How to complete this task: Please copy exactly every line from the one that contains "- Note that" to the end of the data below, with both ends included and no other lines.

=== Data below ===

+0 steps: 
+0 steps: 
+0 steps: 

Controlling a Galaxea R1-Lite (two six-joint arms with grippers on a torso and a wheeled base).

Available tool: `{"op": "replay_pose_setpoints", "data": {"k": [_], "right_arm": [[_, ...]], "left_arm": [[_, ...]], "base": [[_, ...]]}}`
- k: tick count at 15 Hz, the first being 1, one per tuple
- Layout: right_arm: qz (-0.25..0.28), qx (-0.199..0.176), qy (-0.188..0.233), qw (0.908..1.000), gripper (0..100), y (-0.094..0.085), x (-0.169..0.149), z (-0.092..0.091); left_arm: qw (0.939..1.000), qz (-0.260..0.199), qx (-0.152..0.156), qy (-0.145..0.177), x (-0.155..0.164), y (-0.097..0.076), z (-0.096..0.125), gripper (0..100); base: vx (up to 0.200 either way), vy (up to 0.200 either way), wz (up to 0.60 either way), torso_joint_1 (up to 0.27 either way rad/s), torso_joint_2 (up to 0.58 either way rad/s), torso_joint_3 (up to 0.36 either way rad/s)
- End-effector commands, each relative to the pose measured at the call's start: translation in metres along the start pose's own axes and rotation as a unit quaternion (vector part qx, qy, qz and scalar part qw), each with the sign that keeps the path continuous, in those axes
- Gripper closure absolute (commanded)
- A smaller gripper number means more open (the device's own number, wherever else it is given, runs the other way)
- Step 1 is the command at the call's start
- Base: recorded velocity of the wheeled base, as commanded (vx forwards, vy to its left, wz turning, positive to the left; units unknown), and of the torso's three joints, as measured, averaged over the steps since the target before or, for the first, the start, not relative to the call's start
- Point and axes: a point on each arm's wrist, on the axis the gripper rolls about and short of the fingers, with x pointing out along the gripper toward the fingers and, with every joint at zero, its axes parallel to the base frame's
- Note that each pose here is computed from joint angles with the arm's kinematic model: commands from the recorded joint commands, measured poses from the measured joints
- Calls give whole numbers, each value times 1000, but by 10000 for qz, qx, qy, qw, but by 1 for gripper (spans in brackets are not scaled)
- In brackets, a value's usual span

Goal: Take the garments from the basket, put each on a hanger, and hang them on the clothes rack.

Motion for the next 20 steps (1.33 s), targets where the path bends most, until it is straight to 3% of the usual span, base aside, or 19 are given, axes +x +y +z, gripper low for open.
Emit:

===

Response area:
- Note that each pose here is computed from joint angles with the arm's kinematic model: commands from the recorded joint commands, measured poses from the measured joints
- Calls give whole numbers, each value times 1000, but by 10000 for qz, qx, qy, qw, but by 1 for gripper (spans in brackets are not scaled)
- In brackets, a value's usual span

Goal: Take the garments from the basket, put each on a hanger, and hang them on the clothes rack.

Motion for the next 20 steps (1.33 s), targets where the path bends most, until it is straight to 3% of the usual span, base aside, or 19 are given, axes +x +y +z, gripper low for open.
Emit:

No more output remains.